Suncadia's spa includes outdoor soaking spaces.
Spas take on special significance on a trip. They're an indulgence, maybe, or a reward for making it out of the daily grind. The best massages, wraps, and soaks come with local touches and scents, even landscape views. Sometimes a spa is the vacation; these ones make all the travel worth it.

Cle elum
East of the Cascades, on a sprawling golf and resort property outside Cle Elum, the relaxation rooms at Suncadia Resort’s Glade Spring Spa open up to mineral bath pools, wood-cabin saunas, firepits, and a burbling stream under the open sky. The mini wonderlands, here where the air is drier than it is by the sea, can be used by day-pass buyers with a reservation. Several therapies come with sparkling wine; the relaxation room includes giant beanbags that put college dorm furniture to shame.
Treatments turn the luxury dial higher, applying mud to minimize cellulite and detoxify or facial products to plump up the skin. Classic massages include indulgent foot and scalp treatments, and a rain-room shower rinses the remains of messy wraps and scrubs; it’s the closest thing to a downpour one usually sees in the sunny retreat. Note that prices go up on weekends, common for destination spas.
Union
In the Evergreen State, alder trees stick out; they’re not evergreen, for one; they’re deciduous, shedding their delicate leaves every year. They grow where it’s cool and wet, like the skinny Hood Canal south of Bremerton, where Alderbrook Resort sits on the canal’s southern elbow. Larger than the string of modest waterfront homes that line the canal shore, the hotel and fine-dining restaurant are still dwarfed by the trees that crowd the lowlands. Enclosed in a glass greenhouse, a full-size swimming pool faces the rocky beach and, on clear days, the towering Olympic Mountains.
Inside the spa, you can still smell the forest. Some treatments salute the outdoors, like a seaweed wrap and moor mud treatment. The menu has a big emphasis on what's appropriate for pregnant visitors—several are—and spa users can try the sauna and steam room after. It's a warm reprieve in a damp region of the state.

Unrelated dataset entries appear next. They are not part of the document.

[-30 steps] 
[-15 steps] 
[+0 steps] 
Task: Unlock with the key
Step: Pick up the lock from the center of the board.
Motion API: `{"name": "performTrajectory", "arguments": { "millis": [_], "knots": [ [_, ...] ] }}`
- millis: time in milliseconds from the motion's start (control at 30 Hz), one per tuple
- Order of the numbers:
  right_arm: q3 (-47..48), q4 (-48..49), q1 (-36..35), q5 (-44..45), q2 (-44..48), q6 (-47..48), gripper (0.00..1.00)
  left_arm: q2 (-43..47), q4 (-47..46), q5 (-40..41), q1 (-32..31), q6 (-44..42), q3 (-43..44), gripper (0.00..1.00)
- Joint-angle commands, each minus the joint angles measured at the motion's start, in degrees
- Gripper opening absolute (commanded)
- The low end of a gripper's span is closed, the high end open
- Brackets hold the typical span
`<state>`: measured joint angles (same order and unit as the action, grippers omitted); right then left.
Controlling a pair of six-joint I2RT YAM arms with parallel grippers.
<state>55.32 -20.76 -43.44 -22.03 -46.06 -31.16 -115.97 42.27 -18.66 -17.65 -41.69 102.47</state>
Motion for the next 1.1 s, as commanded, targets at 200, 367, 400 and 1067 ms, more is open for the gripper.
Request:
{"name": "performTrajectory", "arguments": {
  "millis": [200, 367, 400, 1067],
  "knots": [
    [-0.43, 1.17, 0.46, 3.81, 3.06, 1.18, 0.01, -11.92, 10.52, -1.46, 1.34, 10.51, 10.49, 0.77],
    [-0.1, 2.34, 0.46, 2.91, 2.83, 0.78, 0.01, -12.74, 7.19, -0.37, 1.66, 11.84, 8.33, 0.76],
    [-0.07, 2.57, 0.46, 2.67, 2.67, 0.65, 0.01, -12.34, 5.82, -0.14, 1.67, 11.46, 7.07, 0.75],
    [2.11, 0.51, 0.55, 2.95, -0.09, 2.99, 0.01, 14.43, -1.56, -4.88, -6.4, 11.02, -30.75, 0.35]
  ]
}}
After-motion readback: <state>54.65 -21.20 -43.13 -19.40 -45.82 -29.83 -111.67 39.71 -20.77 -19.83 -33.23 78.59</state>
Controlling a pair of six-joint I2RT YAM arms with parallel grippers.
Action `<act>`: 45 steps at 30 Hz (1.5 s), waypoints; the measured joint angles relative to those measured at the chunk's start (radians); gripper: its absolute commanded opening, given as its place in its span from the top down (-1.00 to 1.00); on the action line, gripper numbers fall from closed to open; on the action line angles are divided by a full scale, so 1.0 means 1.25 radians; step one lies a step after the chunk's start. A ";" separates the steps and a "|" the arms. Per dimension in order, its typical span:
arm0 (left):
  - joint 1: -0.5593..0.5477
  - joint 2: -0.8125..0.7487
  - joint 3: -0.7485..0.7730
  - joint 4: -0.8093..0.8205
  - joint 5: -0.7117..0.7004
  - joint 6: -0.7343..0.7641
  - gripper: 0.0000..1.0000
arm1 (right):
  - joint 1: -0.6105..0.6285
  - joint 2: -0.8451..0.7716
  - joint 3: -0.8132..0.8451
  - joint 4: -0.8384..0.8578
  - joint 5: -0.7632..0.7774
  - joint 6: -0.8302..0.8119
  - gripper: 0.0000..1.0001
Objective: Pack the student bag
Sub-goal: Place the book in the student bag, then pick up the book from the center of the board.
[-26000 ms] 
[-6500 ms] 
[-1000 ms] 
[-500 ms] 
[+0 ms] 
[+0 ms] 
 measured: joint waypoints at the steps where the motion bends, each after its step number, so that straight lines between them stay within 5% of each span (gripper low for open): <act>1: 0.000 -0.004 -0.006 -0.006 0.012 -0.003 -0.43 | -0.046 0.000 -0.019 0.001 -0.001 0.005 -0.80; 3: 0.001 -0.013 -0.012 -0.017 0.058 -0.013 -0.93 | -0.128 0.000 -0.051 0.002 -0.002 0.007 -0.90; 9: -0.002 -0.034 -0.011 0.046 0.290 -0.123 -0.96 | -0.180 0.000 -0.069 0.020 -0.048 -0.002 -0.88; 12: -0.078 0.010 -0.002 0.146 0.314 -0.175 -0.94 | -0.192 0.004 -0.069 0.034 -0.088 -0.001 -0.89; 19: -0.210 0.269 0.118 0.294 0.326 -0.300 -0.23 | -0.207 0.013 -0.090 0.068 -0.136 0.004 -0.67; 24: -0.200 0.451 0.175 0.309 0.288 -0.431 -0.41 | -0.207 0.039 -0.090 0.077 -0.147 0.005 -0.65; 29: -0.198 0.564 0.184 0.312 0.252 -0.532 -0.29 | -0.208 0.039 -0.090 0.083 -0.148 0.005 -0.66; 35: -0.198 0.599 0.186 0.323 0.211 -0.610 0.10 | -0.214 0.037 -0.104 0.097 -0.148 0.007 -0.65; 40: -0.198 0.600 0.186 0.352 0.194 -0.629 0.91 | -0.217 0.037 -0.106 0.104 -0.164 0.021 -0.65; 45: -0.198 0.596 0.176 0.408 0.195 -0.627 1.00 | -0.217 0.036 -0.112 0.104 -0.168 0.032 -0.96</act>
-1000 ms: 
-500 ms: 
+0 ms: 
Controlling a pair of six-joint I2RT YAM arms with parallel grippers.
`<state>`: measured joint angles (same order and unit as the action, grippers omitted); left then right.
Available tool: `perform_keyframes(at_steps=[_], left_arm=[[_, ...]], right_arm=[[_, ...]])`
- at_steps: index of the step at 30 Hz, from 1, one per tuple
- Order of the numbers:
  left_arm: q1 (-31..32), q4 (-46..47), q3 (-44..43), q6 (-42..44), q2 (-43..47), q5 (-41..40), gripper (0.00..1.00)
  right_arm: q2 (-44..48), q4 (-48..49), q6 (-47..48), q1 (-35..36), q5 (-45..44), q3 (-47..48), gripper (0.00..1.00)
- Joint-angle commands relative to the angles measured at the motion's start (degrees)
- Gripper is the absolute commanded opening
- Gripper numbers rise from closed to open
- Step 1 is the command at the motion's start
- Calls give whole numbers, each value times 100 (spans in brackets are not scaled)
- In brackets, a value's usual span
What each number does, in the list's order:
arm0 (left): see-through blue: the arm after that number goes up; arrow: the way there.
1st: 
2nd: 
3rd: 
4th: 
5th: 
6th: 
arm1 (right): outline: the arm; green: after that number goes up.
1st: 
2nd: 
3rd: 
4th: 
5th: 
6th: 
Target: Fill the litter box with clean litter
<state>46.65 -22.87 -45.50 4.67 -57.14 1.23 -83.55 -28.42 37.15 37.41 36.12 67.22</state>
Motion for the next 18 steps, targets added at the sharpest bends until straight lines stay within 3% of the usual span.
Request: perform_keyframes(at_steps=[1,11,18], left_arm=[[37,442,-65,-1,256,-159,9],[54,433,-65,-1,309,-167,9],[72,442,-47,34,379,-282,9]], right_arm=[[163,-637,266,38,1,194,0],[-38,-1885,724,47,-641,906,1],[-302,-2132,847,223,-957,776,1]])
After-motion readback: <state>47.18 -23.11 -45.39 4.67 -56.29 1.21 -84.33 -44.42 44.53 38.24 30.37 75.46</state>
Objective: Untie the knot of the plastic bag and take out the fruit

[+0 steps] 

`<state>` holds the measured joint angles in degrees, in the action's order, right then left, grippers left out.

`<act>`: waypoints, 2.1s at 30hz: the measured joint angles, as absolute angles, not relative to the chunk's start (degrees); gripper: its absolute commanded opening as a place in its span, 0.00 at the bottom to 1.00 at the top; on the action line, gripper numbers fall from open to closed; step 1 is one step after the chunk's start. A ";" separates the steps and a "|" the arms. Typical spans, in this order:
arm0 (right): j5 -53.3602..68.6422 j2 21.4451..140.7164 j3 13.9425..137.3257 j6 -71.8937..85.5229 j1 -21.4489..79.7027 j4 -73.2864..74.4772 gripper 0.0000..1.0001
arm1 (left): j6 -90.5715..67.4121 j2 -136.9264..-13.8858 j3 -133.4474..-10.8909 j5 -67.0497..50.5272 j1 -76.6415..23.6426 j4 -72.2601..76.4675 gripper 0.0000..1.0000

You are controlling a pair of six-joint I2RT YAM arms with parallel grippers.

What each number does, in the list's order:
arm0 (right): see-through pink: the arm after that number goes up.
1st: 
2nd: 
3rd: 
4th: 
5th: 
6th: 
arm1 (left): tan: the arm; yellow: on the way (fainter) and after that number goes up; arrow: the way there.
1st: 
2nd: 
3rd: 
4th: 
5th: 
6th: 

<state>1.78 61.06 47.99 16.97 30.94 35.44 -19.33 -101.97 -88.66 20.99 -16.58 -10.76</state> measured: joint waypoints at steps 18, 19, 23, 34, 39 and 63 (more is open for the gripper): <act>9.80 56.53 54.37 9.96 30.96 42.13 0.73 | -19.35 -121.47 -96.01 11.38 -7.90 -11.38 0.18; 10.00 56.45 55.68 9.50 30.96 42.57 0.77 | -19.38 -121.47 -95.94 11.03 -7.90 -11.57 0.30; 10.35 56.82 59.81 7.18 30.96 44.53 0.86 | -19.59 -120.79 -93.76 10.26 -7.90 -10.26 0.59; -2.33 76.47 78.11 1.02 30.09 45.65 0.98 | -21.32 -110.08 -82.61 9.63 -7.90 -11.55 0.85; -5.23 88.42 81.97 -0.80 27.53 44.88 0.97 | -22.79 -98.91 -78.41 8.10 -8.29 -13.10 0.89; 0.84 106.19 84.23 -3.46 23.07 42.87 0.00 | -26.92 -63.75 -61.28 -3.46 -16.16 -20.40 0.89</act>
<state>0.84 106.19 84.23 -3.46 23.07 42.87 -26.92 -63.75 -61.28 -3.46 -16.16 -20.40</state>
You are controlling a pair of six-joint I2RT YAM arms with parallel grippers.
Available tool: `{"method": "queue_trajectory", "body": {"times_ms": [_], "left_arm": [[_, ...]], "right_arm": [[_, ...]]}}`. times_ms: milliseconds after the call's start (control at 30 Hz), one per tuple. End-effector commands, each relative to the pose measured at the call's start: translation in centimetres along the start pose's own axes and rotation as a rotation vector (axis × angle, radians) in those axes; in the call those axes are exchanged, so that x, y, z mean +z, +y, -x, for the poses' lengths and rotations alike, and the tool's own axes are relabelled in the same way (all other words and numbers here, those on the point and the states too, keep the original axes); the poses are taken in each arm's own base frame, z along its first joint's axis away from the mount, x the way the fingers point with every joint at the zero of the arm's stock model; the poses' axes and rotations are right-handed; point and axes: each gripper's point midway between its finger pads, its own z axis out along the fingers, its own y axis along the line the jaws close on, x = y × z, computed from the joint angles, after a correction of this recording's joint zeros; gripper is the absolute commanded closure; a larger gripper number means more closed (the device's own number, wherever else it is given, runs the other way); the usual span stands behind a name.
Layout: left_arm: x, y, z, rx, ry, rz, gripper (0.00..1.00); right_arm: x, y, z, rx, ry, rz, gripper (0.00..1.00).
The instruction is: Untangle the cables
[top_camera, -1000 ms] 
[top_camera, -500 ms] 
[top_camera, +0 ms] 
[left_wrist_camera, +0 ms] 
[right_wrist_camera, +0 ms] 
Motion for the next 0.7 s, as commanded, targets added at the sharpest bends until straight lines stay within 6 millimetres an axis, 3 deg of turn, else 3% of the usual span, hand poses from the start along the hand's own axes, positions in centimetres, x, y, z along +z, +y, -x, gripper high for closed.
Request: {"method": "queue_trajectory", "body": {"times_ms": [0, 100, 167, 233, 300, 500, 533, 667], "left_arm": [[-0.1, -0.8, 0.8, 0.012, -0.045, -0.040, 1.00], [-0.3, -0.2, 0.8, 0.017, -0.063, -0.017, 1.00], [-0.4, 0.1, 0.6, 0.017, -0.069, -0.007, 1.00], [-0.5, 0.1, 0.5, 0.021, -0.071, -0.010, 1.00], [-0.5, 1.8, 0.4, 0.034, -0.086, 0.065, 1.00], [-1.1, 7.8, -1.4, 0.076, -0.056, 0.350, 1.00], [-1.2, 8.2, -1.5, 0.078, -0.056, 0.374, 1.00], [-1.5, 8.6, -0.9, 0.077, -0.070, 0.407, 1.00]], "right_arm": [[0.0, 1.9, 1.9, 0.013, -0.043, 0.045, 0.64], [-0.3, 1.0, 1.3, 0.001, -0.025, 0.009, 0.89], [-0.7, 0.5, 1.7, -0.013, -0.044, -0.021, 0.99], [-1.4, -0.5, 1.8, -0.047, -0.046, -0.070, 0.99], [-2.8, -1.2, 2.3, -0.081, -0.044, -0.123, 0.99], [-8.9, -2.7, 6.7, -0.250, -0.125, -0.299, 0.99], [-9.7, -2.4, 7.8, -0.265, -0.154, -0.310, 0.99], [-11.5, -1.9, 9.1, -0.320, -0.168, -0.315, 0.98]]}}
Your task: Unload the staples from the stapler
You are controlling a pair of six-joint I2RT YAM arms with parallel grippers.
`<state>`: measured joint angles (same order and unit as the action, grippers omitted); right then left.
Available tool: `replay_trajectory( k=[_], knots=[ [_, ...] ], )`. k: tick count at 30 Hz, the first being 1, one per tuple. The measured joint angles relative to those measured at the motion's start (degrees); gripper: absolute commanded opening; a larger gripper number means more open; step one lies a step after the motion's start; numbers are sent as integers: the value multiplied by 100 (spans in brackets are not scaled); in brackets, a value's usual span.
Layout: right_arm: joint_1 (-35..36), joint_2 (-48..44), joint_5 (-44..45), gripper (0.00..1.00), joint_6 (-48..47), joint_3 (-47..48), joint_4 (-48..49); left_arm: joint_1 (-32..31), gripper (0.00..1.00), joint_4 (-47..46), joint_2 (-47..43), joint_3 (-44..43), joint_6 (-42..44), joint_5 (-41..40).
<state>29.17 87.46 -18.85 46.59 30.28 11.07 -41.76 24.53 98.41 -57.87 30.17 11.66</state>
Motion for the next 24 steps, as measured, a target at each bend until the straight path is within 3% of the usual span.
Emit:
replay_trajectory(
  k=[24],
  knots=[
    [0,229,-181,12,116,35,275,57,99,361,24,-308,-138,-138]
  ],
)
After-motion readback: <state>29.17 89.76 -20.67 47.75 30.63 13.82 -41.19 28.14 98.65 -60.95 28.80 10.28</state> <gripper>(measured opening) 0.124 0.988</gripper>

Semiahmoo is surrounded by water, with an earthy spa inside.
Blaine
The Semiahmoo Spit, nearly a mile long and lined with softball-size rocks, is a bony finger of Whatcom County that extends through a Salish Sea bay and almost touches Canada. Though known as a golf resort, it's also a sit-on-the-rocky-beach-and-stare-at-the-lapping-waves kind of retreat.
The salty sea is an apt neighbor for the Semiahmoo Resort spa, where the menu includes a Himalayan salt stone massage. Therapists can use CBD balm on sore spots, and a mango wrap and coconut body polish offer a more tropical escape. Two half-hour treatments, a massage and a facial, make for a quick visit, and the on-site health center has pickleball courts, a sauna and steam room, and tai chi courses.

Sorry dudes: It’s ladies only in Olympus Spa’s pink Himalayan salt room.
lynnwood
The success of the strip-mall spa can be measured by how quickly one can forget that it once shared a parking lot with a Chuck E. Cheeses. And by that measure, Olympus Spa in Lynnwood is sensational. Inside the nondescript building—spas don’t do windows—is a buzzing women’s-only Korean-style retreat. Rules are strict; robes are worn in the warm infrared rooms lined with Himalayan salt or jade, and everyone’s naked in the soaking pools and saunas. Clients wear shower caps at all times. Everyone looks like a Q-tip.
Though spa-goers can simply soak and douse themselves with mugwort (known as a women’s herbal remedy), most add a massage or Korean scrub. Other treatments incorporate cucumber, red ginseng, and yam. But unlike most Western spas, the menu isn’t limited to what’s slathered on the face and body; the in-house café dishes warm stone bowls of bibimbap, hot pot, and green tea smoothies.